It's 1997 and Command & Conquer fever is at its height. Vastly inferior rip-offs hit the shelves on an almost weekly basis, milking a frenzied gaming public for all it's worth. Meanwhile, a small, virtually unknown outfit called The Creative Assembly is happily porting sports games for publishing giant EA. Or, as you're about to find out, not so happily at all.

We'd seen the first C&C clones come out and do quite well, so we thought to ourselves, that's got to be easy to do', explains Tim Ansell, founder, owner and CEO of The Creative Assembly. We'd seen this one C&C clone called KKND (Krush, Kill N' Destroy) and it was an absolute pile of crap. Then we heard it'd sold 600,000 units. At this point I went mad -there we were busting our balls porting sports games for EA and only selling around 100,000 units, while this crap was selling 600,000. So we decided we'd do our own upmarket clone. And so the idea for Shogun: Total War was born, a basic run-of-the-mill RTS in which your goal was to conquer all and become shogun of all Japan. Needless to say, things didn't quite go according to plan.

Small Acorns

It's hard to believe that the initial vision for what would eventually become the world's most exciting and groundbreaking RTS was such a modest product. We were originally aiming to make Shogun a B-title, which would sell around 250,000 units. We started off with an 18-month development plan and a small budget, but at each stage it looked better and better. By the time the game was finished, it'd turned into a three-year project, reflects Tim.

Mike Simpson, senior producer at CA and an 18-year veteran of games development, picks up the story. When we started the project, it was a top-down strategy game. 3D graphics weren't possible at the time as there weren't any 3D cards around back then. The major difference with our game was that it had large numbers of men, rather than just a few dozen like most of the C&C clones. We started off the development process by making some mock-ups of troop flocking' with tiny little men watched from a top-down perspective. At that time, there were hundreds rather than thousands in each battle. In retrospect, it looked pretty cool.

But it was the advent of the 3DFX card that was to change not only the direction of the game, but also the face of RTS gaming forever. "When the first 3D cards came out, Tim suggested tilting the camera down and putting in a General's Eye view," explains Mike. The lead programmer said it would be impossible to generate those kinds of 3D landscapes, but we tried it anyway and it proved to be possible after all.

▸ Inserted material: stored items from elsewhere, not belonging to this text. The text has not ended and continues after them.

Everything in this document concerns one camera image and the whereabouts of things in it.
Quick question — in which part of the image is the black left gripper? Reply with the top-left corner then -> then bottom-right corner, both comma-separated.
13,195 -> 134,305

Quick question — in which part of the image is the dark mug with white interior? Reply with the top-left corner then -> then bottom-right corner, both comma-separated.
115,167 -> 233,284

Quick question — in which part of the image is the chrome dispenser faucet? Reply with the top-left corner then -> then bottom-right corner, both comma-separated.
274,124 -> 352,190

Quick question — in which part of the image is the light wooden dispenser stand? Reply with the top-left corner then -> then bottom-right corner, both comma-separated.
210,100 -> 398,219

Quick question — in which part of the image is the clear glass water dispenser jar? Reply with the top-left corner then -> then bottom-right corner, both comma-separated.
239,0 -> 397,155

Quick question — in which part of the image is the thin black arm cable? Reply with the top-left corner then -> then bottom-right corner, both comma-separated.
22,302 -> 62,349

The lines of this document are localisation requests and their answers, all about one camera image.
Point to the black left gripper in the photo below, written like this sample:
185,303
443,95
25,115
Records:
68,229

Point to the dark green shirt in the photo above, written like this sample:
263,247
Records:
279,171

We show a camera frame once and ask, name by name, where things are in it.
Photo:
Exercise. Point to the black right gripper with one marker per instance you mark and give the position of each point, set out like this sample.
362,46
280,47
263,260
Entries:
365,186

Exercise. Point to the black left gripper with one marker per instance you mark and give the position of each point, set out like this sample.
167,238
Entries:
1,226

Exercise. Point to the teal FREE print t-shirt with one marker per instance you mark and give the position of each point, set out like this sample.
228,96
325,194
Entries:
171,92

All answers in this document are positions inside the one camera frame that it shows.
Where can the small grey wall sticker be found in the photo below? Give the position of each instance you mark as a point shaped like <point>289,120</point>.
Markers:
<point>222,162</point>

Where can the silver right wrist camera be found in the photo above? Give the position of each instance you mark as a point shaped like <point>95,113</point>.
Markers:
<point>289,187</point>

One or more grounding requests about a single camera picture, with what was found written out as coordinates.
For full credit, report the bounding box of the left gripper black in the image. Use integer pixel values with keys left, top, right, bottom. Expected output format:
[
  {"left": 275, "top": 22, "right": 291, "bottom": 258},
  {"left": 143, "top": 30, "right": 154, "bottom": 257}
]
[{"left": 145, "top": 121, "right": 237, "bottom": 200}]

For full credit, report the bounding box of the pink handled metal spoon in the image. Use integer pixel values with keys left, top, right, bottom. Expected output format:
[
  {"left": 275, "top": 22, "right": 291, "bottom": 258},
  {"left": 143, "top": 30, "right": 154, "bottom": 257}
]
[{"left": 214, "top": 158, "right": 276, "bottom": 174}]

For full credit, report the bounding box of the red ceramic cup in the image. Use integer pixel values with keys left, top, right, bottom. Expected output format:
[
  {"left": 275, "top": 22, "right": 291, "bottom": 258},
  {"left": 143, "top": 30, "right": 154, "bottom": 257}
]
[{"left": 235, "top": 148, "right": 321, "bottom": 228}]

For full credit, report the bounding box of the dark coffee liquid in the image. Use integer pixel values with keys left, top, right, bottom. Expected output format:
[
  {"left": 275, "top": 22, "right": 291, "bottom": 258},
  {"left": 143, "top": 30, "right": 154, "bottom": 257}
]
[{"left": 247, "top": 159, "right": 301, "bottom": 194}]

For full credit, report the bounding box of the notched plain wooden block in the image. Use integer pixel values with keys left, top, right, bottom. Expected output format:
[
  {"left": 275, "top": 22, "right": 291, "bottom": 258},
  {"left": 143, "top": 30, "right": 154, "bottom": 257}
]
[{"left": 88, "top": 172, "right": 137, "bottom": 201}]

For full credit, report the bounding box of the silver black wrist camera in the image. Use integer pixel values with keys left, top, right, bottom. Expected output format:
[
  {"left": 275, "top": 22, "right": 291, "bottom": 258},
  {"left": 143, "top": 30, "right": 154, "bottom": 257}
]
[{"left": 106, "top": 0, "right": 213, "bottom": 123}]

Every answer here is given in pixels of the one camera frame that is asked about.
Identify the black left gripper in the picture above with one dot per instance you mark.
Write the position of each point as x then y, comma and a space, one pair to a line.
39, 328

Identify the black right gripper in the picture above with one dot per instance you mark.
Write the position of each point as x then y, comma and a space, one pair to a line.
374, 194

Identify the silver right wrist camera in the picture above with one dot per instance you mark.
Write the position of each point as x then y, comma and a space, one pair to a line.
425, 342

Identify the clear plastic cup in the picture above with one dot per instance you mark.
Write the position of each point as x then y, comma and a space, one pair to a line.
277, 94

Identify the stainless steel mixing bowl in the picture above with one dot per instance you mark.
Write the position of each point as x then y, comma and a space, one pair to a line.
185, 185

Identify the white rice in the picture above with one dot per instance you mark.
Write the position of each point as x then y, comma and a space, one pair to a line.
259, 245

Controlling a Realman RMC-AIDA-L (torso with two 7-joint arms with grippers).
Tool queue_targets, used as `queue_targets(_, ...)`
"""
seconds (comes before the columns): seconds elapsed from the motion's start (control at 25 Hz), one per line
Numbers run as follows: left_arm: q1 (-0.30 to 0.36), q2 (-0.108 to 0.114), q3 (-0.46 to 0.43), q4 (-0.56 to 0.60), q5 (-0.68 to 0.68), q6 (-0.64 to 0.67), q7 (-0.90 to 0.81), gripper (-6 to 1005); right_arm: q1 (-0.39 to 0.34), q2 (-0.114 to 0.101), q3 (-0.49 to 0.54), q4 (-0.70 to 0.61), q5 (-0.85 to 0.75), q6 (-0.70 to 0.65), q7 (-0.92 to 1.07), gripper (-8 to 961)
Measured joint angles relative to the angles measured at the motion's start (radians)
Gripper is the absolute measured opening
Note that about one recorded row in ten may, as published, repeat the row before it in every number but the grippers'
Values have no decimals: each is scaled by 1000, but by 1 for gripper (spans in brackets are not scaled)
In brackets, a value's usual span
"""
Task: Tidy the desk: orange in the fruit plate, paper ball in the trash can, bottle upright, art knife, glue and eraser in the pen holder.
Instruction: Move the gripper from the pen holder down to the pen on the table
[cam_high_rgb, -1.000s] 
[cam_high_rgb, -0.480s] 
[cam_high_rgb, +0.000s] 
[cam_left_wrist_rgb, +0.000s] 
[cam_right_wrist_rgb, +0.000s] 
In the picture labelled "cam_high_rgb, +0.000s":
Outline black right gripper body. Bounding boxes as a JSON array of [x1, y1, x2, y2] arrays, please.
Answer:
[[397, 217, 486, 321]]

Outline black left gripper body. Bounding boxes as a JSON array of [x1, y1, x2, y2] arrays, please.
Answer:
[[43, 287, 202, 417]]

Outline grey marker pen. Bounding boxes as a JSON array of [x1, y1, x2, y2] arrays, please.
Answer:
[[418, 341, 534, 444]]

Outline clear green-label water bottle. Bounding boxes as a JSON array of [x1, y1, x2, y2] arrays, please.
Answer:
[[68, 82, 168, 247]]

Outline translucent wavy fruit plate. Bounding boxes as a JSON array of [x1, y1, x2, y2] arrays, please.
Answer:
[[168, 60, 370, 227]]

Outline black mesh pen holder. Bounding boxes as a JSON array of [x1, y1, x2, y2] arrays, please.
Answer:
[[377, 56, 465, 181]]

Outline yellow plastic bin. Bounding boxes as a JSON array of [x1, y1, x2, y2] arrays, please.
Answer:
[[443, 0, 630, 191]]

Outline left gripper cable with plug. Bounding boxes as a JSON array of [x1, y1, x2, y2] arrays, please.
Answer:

The General's Eye view was an idea taken from the Waterloo games (part of Talonsoft's Battleground series), which enabled you to switch between a top-down 2D perspective and a 3D viewpoint. So, while Shogun was to prove hugely innovative in the long run, it certainly wasn't without its influences. "The problem with these games was that it took about 15 seconds for each frame of animation to come up on screen," laughs Mike. "And tnere weren't any individual men, just hexagonal blocks to represent formations. But we liked the concept and knew it could work for Shogun

Under The Influence

However, as any Total War fan will tell you, Shogun and its offspring are games of two halves, with a 2D strategic map complementing the epic real-time battles. Present from the project's inception, this R/sk-style campaign map provided a new dimension to the RTS genre, while enabling turn-based fans to indulge their love of troop accumulation, movement and resource gathering too. Part of the fun of Shogun is that it can be played entirely from this perspective, with battles being auto-resolved by the computer.

The influence for this came from one of Mike's earliest projects, 1988's Lords Of The Rising Sun, an action/strategy game which, blocky visuals aside, bears an uncanny resemblance to Shogun. ' Lords Of The Rising Sun was set in the same time period as Shogun and had a separation between turn-based strategy and realtime battles, says Mike. Shogun essentially followed the same template, the key difference being a vast leap in technical accomplishment.

In part, it was this combination of battlefield carnage and political strategy that inspired the game's Total War' subtitle. However, as the game's ambition grew, the words took on a greater significance for the developers. I think the Total War aspect is very important," says Mike. We didn't set out to just try and simulate lifelike battles in Shogun: Total War, but the whole political and economic situation too. People had never tried to do anything like that in a way that was remotely realistic. Shogun's game mechanics were purely based on the real world. Because the mechanics were all real-life mechanics, it made it that much more intuitive to play."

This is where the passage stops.